PROBLEM DETAILS — The answer must consist of every line in the data that contains "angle".

SUPPLIED RECORDS —
════════════════════
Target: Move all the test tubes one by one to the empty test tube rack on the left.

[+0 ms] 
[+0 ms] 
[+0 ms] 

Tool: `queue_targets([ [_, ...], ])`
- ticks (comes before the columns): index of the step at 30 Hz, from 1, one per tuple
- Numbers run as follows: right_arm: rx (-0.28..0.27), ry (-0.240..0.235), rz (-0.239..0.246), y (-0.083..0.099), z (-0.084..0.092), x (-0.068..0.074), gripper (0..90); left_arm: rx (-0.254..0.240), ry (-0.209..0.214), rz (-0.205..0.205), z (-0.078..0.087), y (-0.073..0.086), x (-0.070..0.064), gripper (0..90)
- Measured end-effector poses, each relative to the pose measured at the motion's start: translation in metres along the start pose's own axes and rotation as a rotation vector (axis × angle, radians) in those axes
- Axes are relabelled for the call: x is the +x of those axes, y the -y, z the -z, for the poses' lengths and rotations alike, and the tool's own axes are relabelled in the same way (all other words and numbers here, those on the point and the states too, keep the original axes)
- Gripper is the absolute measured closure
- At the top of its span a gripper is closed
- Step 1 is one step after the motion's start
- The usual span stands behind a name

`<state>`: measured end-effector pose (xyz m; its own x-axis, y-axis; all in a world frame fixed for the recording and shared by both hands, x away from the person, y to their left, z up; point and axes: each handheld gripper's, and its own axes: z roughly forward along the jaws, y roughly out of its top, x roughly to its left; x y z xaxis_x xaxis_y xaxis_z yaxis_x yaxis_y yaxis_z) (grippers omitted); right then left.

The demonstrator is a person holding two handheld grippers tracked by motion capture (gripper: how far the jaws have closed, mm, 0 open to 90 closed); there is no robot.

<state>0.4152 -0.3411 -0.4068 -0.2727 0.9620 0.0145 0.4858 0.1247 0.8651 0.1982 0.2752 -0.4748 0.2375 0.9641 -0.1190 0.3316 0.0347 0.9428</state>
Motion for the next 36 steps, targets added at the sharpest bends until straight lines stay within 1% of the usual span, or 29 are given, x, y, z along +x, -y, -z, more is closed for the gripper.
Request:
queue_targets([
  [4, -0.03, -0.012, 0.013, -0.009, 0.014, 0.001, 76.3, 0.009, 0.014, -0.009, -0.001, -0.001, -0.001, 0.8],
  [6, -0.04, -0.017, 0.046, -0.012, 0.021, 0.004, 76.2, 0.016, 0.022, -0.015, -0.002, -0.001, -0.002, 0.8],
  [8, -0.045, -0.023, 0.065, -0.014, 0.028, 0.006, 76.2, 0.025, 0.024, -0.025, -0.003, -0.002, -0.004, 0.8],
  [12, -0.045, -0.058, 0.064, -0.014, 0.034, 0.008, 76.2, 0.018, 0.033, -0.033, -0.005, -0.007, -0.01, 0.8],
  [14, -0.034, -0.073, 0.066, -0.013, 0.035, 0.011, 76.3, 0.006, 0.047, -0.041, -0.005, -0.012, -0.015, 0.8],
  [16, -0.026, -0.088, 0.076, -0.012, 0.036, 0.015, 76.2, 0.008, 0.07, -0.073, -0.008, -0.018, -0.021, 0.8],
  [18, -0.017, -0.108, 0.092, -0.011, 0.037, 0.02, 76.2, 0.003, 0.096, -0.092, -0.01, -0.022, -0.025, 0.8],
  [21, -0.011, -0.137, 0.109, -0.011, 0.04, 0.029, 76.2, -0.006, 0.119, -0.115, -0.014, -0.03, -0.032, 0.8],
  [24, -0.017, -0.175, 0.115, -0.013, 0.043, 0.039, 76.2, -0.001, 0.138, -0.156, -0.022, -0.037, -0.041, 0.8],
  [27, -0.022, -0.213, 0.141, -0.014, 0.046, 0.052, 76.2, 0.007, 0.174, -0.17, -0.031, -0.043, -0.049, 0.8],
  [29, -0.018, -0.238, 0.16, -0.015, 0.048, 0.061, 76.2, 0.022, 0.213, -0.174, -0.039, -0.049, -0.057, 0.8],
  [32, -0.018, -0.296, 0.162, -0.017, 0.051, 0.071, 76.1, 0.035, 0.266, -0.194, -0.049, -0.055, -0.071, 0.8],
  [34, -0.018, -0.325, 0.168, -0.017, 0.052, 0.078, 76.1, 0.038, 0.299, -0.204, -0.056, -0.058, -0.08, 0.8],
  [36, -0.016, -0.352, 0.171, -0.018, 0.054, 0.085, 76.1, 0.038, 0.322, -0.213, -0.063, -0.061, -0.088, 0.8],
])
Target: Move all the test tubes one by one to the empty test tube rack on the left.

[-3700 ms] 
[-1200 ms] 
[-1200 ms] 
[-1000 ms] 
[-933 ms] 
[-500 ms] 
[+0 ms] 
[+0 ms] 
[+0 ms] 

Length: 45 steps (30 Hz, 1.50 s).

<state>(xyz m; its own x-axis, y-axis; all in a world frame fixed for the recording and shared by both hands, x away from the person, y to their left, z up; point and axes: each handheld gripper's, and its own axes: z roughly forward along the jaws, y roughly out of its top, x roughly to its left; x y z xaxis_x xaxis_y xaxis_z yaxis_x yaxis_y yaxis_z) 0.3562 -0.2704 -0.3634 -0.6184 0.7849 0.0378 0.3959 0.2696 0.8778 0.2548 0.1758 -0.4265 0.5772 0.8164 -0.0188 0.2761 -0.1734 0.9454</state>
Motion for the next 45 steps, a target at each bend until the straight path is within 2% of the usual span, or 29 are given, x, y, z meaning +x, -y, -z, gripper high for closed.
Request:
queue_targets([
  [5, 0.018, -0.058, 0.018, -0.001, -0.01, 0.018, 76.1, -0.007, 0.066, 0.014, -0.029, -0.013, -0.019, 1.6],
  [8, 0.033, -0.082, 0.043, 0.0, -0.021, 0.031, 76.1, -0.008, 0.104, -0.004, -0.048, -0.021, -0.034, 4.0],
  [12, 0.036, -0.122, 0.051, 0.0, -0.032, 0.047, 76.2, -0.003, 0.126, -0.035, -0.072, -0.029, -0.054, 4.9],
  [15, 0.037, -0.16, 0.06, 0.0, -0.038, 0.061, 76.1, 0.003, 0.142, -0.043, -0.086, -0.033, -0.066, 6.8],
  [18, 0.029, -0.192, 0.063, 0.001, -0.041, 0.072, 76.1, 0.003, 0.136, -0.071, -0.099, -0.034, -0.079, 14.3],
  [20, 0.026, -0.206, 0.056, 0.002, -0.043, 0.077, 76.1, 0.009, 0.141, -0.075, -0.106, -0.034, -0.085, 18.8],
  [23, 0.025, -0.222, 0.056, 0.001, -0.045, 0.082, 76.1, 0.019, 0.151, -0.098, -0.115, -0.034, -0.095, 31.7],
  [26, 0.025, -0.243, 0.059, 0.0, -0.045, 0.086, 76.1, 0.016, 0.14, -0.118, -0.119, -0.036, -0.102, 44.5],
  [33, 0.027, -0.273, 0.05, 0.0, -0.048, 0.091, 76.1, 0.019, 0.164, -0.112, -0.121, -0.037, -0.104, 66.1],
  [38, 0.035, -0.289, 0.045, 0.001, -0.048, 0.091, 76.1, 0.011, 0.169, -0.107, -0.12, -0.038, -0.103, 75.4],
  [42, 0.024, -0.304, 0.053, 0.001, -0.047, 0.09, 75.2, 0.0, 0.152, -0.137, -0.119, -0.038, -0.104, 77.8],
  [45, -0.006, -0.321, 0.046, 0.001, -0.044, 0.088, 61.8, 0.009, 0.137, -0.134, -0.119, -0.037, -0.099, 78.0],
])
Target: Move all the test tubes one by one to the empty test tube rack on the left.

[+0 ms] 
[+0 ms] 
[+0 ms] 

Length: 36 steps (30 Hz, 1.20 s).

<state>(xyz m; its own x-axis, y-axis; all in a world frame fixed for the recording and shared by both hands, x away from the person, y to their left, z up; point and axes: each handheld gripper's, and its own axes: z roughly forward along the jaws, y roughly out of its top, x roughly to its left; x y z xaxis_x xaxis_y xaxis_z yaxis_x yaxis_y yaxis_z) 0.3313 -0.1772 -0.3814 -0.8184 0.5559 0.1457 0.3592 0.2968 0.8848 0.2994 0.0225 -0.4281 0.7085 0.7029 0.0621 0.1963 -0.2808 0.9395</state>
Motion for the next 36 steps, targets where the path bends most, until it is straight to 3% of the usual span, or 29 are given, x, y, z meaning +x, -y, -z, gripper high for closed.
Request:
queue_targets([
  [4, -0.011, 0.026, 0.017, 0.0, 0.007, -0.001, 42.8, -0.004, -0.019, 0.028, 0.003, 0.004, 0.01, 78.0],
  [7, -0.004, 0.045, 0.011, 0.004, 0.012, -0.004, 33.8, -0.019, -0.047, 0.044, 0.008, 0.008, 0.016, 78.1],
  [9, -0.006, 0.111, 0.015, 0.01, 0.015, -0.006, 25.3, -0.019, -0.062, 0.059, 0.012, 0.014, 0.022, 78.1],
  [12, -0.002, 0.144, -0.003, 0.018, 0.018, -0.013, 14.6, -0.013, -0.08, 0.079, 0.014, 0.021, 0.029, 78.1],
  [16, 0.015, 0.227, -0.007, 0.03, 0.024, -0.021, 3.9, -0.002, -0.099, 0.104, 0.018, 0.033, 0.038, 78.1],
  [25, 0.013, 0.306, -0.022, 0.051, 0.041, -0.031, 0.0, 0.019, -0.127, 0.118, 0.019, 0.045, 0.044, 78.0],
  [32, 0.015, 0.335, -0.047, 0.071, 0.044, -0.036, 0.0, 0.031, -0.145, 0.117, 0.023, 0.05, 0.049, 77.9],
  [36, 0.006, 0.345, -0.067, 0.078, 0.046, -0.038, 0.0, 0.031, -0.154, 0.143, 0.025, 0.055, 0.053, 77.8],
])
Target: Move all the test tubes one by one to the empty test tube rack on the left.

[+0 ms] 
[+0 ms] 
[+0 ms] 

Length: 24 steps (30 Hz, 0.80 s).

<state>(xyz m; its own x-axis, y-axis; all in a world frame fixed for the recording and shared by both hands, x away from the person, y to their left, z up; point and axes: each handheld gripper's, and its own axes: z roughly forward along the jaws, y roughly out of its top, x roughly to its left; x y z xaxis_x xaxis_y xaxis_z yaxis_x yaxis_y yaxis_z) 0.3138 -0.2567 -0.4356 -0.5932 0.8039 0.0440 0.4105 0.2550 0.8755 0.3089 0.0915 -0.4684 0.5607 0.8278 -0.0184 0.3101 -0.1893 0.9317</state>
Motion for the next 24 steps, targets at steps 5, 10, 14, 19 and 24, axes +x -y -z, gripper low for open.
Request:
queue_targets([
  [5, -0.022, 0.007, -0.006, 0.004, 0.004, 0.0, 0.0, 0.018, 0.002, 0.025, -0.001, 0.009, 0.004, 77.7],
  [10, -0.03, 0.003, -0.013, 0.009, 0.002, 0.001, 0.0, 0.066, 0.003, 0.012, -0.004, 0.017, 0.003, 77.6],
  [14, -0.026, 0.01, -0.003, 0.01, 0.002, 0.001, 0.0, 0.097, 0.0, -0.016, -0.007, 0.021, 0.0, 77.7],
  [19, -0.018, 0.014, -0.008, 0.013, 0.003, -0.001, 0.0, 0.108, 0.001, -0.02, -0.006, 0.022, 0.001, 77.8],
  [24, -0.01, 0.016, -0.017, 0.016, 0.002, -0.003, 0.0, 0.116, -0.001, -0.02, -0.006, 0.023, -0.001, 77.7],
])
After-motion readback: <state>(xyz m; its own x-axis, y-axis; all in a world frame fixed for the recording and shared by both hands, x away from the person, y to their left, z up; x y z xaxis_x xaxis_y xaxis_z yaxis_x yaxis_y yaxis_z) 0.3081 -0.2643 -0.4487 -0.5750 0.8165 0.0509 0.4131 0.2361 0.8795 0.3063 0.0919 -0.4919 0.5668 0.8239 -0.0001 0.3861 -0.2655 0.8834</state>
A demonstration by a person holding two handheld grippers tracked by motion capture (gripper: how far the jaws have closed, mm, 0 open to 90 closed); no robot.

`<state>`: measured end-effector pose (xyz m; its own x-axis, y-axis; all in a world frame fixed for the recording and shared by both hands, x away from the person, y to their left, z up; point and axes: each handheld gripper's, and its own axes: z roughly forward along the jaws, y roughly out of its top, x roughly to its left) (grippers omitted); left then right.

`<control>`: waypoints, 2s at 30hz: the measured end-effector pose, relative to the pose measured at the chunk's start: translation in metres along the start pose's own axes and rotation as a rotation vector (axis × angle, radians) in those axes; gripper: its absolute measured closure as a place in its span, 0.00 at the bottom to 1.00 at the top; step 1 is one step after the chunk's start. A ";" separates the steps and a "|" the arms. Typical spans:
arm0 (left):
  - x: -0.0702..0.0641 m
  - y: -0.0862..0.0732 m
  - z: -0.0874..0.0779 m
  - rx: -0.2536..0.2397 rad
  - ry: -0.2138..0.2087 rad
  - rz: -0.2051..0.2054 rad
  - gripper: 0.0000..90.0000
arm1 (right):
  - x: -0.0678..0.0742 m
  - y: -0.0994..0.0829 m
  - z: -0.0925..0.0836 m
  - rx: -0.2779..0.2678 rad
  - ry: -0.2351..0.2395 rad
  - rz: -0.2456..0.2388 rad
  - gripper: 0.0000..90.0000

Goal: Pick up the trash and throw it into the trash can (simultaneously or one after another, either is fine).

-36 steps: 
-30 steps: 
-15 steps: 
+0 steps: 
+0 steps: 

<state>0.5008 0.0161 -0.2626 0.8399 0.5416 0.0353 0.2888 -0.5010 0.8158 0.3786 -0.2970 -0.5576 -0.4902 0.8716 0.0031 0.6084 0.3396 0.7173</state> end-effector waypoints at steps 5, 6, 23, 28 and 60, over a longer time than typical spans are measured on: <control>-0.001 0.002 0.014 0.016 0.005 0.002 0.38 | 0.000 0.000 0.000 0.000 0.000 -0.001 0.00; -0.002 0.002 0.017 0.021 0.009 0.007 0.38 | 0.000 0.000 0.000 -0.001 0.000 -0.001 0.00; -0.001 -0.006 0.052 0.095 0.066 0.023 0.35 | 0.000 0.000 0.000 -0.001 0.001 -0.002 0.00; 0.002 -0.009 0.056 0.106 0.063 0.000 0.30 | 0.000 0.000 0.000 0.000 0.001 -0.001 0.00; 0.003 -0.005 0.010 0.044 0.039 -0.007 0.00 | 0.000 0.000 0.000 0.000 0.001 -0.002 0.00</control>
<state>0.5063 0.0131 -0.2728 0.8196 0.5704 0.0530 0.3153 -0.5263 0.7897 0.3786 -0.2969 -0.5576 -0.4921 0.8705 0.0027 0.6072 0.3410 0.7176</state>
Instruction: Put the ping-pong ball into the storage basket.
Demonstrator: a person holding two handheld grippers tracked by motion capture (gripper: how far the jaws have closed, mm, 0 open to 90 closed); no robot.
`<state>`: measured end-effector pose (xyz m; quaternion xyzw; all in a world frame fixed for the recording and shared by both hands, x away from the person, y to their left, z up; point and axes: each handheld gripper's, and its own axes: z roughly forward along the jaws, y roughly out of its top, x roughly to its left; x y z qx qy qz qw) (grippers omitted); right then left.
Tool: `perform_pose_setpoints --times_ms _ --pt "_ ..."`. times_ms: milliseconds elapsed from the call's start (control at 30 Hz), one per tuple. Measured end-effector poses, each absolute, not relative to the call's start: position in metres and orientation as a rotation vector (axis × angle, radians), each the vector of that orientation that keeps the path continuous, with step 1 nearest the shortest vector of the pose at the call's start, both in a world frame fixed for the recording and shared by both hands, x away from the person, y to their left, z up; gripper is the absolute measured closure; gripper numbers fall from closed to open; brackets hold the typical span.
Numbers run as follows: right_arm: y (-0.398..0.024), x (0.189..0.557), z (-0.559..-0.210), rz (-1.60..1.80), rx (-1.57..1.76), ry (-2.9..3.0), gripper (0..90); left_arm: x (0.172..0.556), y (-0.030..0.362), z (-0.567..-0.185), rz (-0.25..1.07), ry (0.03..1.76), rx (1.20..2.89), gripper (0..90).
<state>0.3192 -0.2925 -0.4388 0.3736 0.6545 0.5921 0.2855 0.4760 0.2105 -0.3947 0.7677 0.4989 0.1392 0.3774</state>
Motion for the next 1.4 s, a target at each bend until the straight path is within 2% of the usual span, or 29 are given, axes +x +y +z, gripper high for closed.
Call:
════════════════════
SOLUTION TO THIS EXERCISE —
- Measured end-effector poses, each relative to the pose measured at the motion's start: translation in metres along the start pose's own axes and rotation as a rotation vector (axis × angle, radians) in those axes
`<control>`: waypoints, 2s at 30hz: the measured end-effector pose, relative to the pose measured at the chunk's start: translation in metres along the start pose's own axes and rotation as a rotation vector (axis × angle, radians) in those axes; gripper: its absolute measured closure as a place in its span, 0.00 at the bottom to 1.00 at the top; step 1 is one step after the chunk's start. A ";" separates the steps and a "|" the arms. Typical spans:
Tool: `perform_pose_setpoints --times_ms _ --pt "_ ..."`. times_ms: milliseconds elapsed from the call's start (control at 30 Hz), one per tuple. Measured end-effector poses, each absolute, not relative to the call's start: position in metres and orientation as a rotation vector (axis × angle, radians), each the vector of that orientation that keeps the path continuous, with step 1 nearest the shortest vector of the pose at the call's start, both in a world frame fixed for the recording and shared by both hands, x away from the person, y to their left, z up; gripper is the absolute measured closure; gripper numbers fall from closed to open; brackets hold the typical span.

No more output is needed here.